A few of us went to see the Carolina Panthers play this weekend in Charlotte. Anyway, after our _embarassing _defeat we were making our way back to a friend's apartment on foot. Naturally Charlotte-Mecklenburg police were directing traffic, and my custom is to see if I can tell what the local cops carry. I was baffled to see that the first cop I came to appeared to be carrying a P99. Unsure, I looked closer as we came nearer to another cop and this time there was no doubt. So I do know that at least two cops with C-M carry P99s. I wasn't aware of any that did until today. Anyone else know of cops that carry Walthers as their duty weapons?

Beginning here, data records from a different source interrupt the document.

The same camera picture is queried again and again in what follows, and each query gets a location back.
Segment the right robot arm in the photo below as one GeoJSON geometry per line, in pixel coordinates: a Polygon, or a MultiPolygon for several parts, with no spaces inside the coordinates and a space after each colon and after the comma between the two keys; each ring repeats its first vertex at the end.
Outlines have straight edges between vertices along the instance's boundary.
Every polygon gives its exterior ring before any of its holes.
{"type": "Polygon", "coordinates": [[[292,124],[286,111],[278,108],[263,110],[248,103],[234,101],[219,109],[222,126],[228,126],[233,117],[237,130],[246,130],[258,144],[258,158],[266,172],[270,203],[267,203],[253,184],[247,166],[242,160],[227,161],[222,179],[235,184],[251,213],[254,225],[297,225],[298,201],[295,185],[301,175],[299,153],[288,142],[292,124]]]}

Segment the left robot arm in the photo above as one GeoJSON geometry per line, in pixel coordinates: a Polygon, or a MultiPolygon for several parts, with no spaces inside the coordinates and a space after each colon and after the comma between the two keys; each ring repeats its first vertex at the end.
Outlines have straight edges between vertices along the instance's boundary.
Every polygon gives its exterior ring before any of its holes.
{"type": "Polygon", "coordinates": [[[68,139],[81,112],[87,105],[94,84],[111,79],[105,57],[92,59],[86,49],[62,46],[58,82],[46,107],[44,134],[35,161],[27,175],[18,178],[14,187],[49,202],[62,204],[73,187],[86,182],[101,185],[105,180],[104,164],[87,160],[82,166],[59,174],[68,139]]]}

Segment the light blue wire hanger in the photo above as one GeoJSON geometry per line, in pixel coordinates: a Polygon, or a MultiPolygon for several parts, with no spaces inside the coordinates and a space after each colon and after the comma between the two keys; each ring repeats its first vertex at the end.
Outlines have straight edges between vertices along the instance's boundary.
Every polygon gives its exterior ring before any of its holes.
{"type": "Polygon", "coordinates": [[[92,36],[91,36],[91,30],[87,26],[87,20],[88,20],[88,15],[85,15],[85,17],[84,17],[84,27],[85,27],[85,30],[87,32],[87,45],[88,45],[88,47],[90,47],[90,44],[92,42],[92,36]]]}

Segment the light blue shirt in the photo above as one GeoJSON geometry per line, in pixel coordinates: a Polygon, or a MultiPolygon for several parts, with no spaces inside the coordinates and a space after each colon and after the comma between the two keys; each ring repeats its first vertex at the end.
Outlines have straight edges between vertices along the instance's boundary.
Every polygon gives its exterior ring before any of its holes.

P.S. Don't cause a ruckus in Charlotte 'cause they carry real guns down there. :mrgreen:


----------



## Shipwreck (Jan 26, 2006)

Those cops should be promoted to police chief and mayor immediately!!!!


----------



## wild cat mccane (Aug 19, 2007)

And honestly I was starting to question if I was just dumb for being the only one liking the P99


----------



## Snowman (Jan 2, 2007)

Shipwreck said:


> Those cops should be promoted to police chief and mayor immediately!!!!


:smt082 :anim_lol: :smt082


----------



## Shipwreck (Jan 26, 2006)

Snowman said:


> :smt082 :anim_lol: :smt082


Hey - they deserve it - some of the smartest guys in that town :smt023:smt023


----------